▶ [SUPPLIED ENTRIES]

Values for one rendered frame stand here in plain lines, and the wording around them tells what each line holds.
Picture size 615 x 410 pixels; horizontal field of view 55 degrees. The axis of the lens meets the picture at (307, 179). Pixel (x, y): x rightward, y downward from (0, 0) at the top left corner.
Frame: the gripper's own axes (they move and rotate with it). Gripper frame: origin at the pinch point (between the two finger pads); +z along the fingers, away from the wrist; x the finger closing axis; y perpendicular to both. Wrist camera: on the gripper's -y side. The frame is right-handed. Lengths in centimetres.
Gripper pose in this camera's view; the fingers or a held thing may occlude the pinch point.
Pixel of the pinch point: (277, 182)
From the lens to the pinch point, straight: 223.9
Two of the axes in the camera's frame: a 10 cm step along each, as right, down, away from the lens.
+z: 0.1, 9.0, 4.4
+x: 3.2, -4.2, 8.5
--
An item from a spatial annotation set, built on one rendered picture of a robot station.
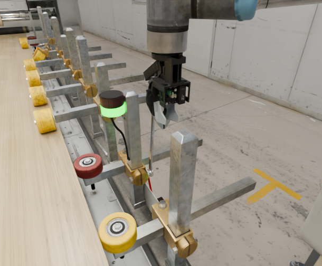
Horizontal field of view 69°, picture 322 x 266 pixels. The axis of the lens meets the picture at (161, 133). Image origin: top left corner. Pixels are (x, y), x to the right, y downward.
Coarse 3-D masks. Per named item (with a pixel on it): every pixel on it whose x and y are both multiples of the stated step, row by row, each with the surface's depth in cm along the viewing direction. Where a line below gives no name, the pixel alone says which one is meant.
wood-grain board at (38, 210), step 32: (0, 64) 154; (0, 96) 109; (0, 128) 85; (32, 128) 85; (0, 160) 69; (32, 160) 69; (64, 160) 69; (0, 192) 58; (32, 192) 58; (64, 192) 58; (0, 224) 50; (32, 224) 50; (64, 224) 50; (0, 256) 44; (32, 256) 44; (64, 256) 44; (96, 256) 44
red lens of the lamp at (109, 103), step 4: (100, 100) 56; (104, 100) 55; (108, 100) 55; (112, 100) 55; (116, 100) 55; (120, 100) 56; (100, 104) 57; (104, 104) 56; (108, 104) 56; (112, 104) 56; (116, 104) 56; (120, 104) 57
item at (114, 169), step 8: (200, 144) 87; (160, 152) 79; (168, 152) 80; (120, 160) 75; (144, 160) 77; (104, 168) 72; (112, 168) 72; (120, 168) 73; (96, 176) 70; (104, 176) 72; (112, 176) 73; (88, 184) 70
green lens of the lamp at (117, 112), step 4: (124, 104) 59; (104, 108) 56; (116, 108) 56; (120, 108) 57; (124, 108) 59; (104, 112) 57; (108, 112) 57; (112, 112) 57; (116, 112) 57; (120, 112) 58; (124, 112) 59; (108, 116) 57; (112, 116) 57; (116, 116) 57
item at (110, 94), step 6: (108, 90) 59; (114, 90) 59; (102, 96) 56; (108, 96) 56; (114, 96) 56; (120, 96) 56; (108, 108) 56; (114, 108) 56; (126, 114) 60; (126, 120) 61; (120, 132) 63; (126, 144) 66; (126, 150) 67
...
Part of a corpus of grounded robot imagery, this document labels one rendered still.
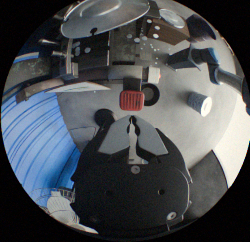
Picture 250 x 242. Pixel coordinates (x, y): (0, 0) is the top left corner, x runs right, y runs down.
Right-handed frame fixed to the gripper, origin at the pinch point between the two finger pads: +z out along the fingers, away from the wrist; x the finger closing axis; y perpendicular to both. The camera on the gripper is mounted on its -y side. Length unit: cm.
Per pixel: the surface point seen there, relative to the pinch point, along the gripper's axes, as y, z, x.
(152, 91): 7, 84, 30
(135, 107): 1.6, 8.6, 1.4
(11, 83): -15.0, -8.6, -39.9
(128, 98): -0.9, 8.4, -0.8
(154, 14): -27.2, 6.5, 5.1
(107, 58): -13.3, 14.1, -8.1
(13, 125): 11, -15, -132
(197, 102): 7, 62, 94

▶ [TASK GOAL] What lines in the entries contain "item"? Report each one by copying it.

▶ [ANSWER SPACE]
An item from a spatial annotation set, built on one rendered picture of a robot station.
Coarse 3-D masks. Per named item (with a pixel on it): every pixel on it whose x and y are both multiples of the stated step, row by row, each with the surface's depth in cm along the viewing direction. Where a line below gives no name, the pixel alone says which one is meant.
item at (114, 169), step 8: (200, 144) 87; (160, 152) 79; (168, 152) 80; (120, 160) 75; (144, 160) 77; (104, 168) 72; (112, 168) 72; (120, 168) 73; (96, 176) 70; (104, 176) 72; (112, 176) 73; (88, 184) 70
item at (110, 94), step 6: (108, 90) 59; (114, 90) 59; (102, 96) 56; (108, 96) 56; (114, 96) 56; (120, 96) 56; (108, 108) 56; (114, 108) 56; (126, 114) 60; (126, 120) 61; (120, 132) 63; (126, 144) 66; (126, 150) 67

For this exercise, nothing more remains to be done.